RECORDS FOR THE TASK:
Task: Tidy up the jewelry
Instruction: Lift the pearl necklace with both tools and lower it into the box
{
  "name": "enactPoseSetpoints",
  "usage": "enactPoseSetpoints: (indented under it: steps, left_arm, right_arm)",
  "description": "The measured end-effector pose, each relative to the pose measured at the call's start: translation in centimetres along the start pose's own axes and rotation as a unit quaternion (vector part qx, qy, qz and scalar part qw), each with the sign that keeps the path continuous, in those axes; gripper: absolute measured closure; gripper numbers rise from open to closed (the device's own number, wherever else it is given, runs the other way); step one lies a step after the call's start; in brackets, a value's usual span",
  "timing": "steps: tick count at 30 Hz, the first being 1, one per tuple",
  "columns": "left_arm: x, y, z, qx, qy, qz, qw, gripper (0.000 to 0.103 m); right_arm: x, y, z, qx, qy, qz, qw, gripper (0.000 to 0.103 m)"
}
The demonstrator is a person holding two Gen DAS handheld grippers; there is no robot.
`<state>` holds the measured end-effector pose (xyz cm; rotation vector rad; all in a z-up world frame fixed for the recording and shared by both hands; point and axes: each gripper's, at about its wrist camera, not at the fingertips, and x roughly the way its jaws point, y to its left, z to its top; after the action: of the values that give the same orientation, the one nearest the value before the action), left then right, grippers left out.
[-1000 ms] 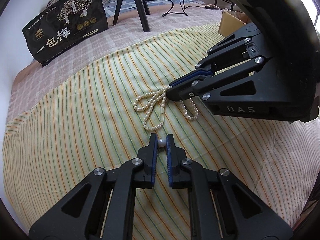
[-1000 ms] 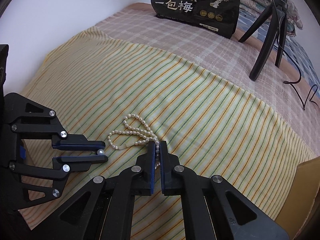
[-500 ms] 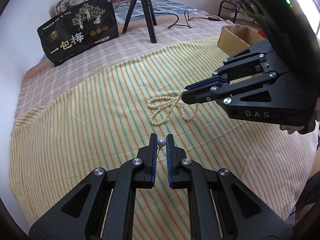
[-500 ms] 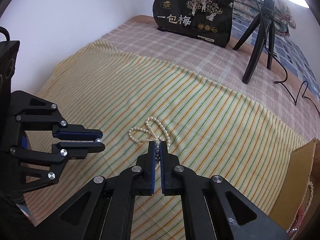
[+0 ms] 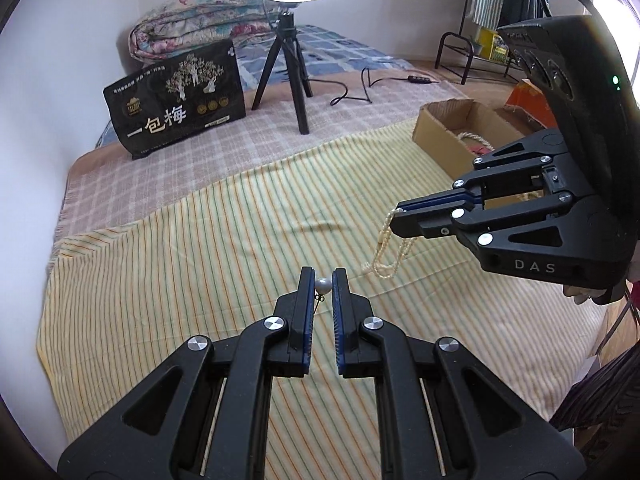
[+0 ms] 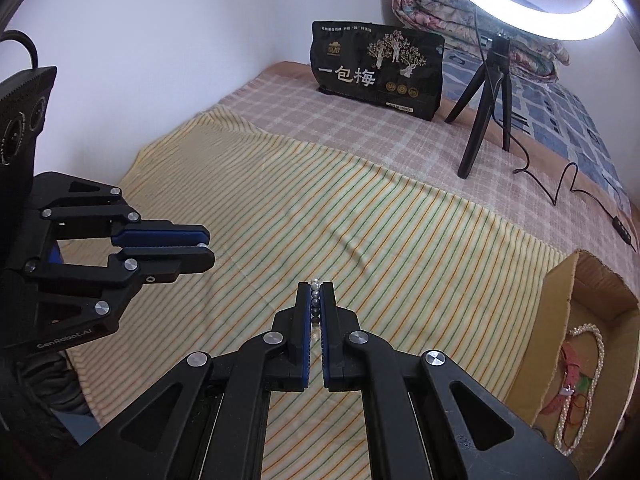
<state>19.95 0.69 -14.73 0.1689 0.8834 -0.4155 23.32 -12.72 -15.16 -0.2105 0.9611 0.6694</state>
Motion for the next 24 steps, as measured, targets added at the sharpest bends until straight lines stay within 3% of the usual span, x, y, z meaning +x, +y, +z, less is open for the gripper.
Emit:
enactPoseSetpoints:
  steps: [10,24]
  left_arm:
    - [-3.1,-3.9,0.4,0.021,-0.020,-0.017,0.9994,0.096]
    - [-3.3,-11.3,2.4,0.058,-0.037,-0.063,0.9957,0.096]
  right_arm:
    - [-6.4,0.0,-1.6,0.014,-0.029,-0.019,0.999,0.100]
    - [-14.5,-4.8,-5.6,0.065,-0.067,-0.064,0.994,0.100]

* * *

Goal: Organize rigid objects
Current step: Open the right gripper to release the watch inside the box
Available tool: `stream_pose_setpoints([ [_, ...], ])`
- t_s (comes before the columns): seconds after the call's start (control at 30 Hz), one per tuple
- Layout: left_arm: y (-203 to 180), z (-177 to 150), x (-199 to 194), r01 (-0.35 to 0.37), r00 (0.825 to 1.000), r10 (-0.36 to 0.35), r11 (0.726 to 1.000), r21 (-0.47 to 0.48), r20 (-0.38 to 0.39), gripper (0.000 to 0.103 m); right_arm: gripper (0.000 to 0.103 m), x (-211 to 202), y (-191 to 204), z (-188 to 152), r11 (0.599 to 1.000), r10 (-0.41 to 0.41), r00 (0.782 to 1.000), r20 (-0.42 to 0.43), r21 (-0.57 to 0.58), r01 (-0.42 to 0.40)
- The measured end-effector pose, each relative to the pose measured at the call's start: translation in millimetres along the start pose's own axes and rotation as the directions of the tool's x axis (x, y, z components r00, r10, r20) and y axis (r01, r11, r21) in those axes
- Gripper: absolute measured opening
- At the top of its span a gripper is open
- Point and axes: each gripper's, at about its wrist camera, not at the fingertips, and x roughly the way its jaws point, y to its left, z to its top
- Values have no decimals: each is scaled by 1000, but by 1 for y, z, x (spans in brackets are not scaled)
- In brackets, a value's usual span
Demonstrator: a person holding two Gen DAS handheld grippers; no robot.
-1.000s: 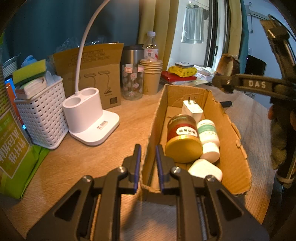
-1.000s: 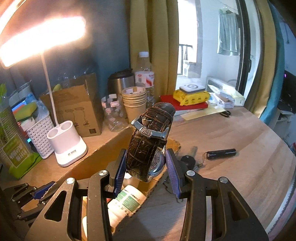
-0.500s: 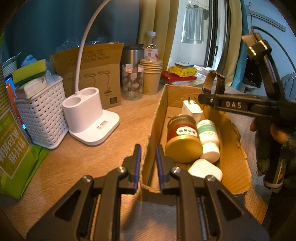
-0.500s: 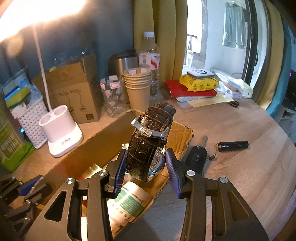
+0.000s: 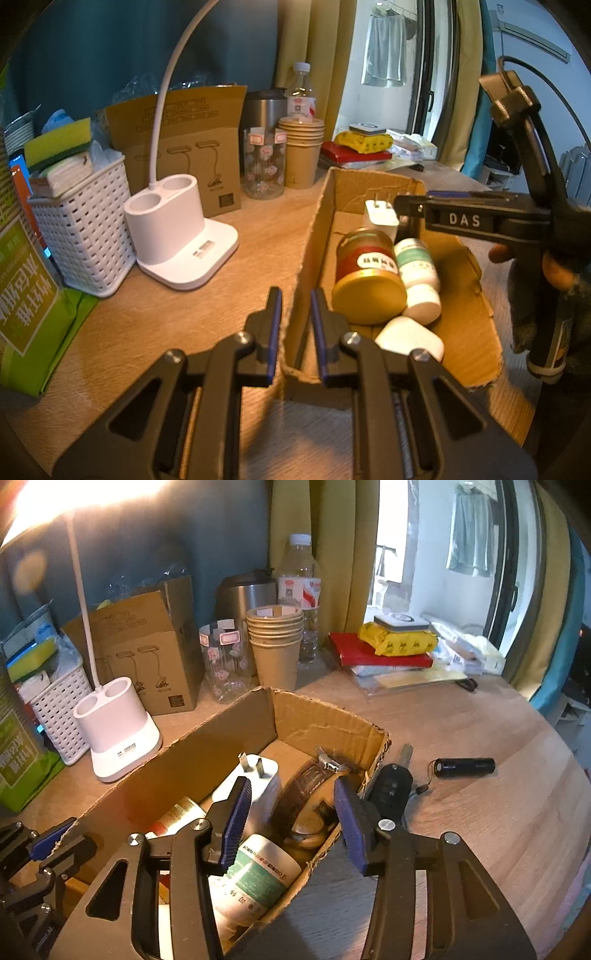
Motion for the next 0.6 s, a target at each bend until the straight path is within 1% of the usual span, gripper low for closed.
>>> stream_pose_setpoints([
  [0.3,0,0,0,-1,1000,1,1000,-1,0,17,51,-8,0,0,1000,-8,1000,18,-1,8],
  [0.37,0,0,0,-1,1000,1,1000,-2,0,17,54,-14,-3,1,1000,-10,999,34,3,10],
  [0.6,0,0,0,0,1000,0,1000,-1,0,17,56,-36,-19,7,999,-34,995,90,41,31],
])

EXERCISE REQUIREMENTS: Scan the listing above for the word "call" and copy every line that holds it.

EXPECTED OUTPUT:
  "description": "The measured end-effector pose, each relative to the pose measured at the call's start: translation in centimetres along the start pose's own axes and rotation as a unit quaternion (vector part qx, qy, qz and scalar part qw), each with the sign that keeps the path continuous, in those axes; gripper: absolute measured closure; gripper numbers rise from open to closed (the device's own number, wherever else it is given, runs the other way); step one lies a step after the call's start; in brackets, a value's usual span",
- t_s (comes before the columns): seconds after the call's start (control at 30 Hz), one per tuple
- The measured end-effector pose, each relative to the pose measured at the call's start: translation in millimetres along the start pose's own axes and rotation as the directions of the tool's x axis (x, y, z components r00, r10, r20) and y axis (r01, r11, r21) in those axes

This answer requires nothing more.